Your instructions.
Could you copy exactly the lines from the start of the records through the one containing "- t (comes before", both included, and leave out the pictures?

Data excerpts.
-- Opening Marker --
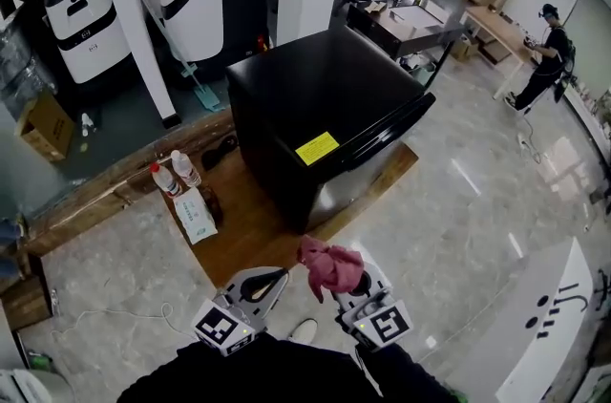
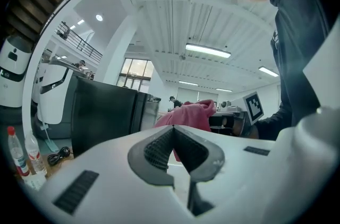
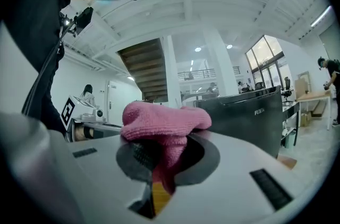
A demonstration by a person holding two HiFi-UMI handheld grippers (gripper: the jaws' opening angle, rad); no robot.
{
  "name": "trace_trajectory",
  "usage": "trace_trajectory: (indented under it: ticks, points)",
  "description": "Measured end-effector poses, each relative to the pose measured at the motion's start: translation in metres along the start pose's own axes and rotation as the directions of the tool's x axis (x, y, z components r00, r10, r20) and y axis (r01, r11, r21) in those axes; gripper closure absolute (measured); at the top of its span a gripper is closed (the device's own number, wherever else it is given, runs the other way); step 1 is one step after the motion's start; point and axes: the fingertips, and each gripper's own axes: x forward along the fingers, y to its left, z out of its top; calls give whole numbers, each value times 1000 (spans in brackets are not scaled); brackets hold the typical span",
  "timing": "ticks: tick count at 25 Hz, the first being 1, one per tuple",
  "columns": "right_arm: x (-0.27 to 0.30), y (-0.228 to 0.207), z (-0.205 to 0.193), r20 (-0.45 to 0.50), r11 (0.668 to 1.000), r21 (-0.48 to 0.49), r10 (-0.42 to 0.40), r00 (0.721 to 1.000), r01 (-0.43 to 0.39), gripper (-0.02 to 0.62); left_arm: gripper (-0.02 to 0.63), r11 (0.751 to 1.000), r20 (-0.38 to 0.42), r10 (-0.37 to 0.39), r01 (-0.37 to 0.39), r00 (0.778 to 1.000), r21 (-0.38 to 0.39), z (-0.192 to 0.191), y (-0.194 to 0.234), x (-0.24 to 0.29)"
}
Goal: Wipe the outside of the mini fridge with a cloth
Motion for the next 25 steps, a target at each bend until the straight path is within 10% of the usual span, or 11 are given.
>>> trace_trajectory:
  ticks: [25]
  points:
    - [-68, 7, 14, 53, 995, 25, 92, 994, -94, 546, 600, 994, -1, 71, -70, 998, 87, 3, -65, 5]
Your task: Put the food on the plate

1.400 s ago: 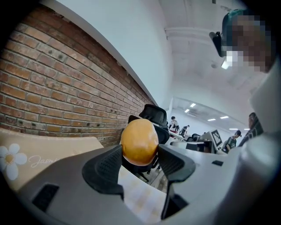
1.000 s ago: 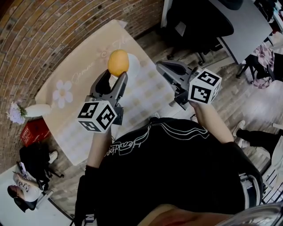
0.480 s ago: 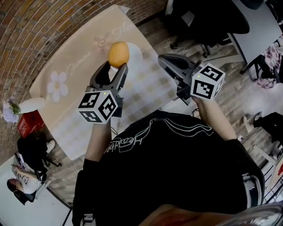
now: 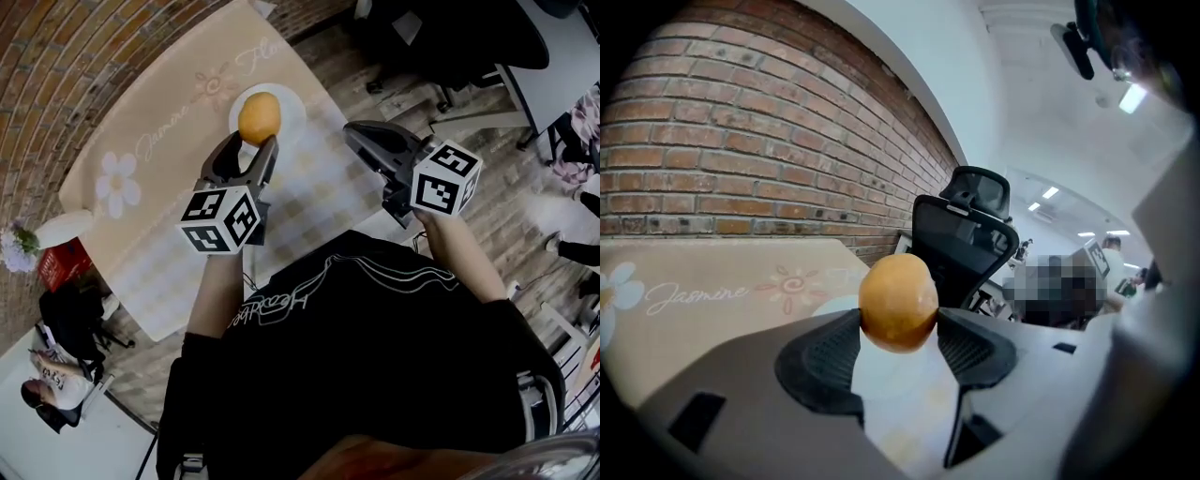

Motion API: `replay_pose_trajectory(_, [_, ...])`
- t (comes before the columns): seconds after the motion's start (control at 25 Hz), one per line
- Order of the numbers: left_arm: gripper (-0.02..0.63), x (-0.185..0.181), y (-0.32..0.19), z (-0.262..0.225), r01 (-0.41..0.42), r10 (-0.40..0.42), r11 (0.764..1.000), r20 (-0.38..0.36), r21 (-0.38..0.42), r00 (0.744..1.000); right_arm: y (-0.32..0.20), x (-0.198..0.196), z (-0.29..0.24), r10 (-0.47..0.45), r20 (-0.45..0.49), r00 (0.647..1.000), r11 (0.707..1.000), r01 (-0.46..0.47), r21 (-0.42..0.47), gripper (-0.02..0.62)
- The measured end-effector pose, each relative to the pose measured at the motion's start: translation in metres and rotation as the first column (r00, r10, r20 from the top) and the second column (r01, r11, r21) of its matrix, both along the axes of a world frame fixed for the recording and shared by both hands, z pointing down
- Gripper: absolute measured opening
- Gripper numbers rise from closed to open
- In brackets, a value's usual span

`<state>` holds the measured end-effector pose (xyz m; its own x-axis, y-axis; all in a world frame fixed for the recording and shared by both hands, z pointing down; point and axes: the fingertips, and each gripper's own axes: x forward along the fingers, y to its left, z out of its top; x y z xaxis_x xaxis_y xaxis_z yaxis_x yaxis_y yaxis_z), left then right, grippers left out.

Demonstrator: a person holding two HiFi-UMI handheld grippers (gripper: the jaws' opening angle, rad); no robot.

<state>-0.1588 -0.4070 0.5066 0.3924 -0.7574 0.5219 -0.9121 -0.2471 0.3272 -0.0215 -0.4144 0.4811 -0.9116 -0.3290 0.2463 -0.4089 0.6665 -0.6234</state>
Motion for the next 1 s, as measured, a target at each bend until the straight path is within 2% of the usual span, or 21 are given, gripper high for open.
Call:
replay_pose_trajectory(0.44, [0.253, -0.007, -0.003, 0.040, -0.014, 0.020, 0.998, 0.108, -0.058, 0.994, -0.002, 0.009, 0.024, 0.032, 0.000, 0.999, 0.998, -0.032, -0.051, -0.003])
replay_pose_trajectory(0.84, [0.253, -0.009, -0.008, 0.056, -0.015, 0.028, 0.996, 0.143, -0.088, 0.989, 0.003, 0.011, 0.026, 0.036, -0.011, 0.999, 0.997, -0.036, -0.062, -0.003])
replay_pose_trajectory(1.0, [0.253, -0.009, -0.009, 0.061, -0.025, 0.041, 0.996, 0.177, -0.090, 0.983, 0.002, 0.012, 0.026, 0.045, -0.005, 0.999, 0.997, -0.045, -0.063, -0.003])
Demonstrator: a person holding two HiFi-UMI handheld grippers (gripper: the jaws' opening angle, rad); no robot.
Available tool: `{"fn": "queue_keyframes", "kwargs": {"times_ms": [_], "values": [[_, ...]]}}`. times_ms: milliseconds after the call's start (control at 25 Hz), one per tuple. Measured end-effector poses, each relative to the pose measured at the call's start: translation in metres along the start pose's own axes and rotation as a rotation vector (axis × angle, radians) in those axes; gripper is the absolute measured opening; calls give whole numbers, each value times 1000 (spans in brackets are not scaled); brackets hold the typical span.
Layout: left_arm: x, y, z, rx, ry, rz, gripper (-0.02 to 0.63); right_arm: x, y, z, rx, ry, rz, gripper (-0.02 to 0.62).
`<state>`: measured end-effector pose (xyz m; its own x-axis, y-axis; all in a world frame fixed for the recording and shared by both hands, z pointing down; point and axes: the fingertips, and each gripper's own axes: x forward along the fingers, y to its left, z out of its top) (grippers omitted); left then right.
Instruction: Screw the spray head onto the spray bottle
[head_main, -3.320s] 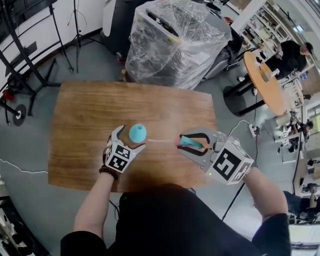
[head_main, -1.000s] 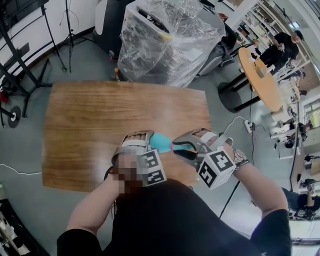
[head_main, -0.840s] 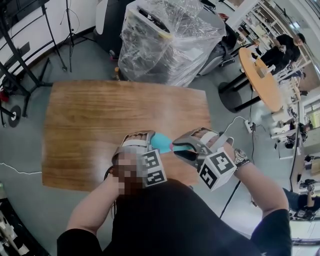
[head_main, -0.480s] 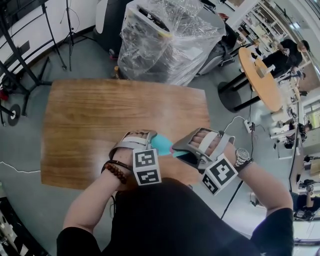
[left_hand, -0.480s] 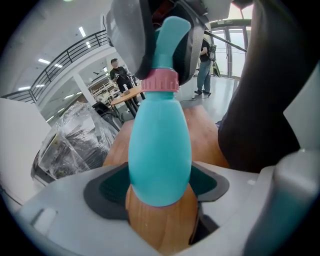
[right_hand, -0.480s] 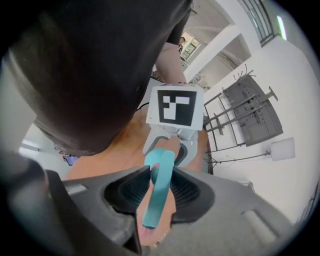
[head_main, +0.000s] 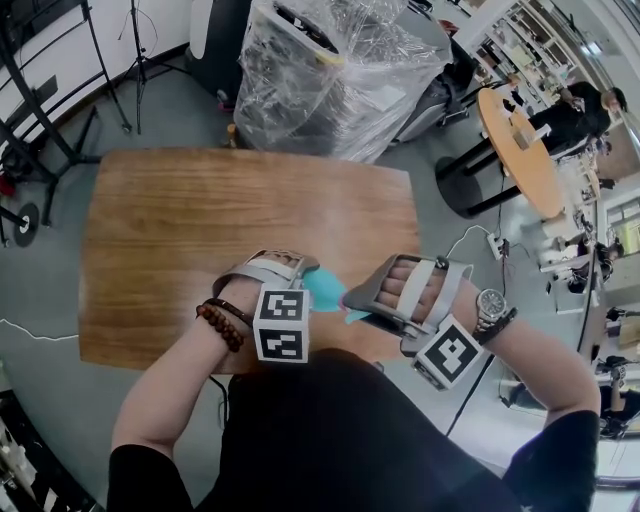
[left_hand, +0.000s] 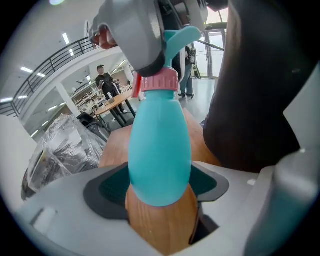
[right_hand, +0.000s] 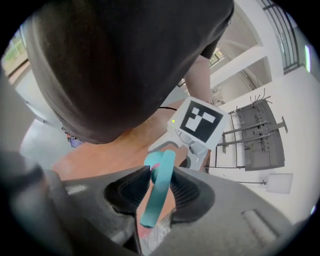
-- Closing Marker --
Written solution.
A demonstration by a person holding two HiFi-UMI handheld grippers (gripper: the jaws' opening angle, rad); no robot.
{
  "name": "trace_trajectory",
  "usage": "trace_trajectory: (indented under it: ticks, points)",
  "description": "Measured end-effector poses, each relative to the pose measured at the motion's start: translation in metres along the start pose's own axes and rotation as the directions of the tool's x axis (x, y, z components r00, r10, r20) and y axis (r01, r11, r21) in those axes; gripper closure absolute (measured); at the top of its span a gripper is closed (the device's own number, wherever else it is given, runs the other way); step 1 is one step after the motion's start; point and axes: the fingertips, and each gripper's own axes: x forward along the fingers, y to its left, z out of its top; calls give whole numbers, each value times 1000 (spans in brackets are not scaled); brackets hold the typical span",
  "timing": "ticks: tick count at 25 Hz, the first being 1, one per tuple",
  "columns": "right_arm: x (-0.27 to 0.30), y (-0.228 to 0.207), z (-0.205 to 0.193), r20 (-0.45 to 0.50), r11 (0.668 to 1.000), r21 (-0.48 to 0.49), r10 (-0.42 to 0.40), r00 (0.721 to 1.000), r01 (-0.43 to 0.39), gripper (-0.02 to 0.62); left_arm: gripper (-0.02 to 0.63), r11 (0.751 to 1.000), r20 (-0.38 to 0.42), r10 (-0.37 to 0.39), r01 (-0.37 to 0.39), r00 (0.778 to 1.000), r21 (-0.38 to 0.39), z (-0.192 to 0.191), y (-0.194 to 0.234), x (-0.24 to 0.29)"
}
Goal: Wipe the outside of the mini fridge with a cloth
Motion for the next 25 steps, a target at each bend until the straight path is within 10% of the usual span, or 11 are given.
>>> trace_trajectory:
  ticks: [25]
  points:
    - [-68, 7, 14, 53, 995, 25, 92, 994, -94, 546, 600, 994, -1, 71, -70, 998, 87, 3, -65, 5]
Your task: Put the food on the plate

1.400 s ago: 
1.000 s ago: 
0.480 s ago: 
now: 

Motion API: `replay_pose_trajectory(_, [_, ...])`
- t (comes before the columns): seconds after the motion's start (control at 25 Hz), one per line

Here is where the answer stops.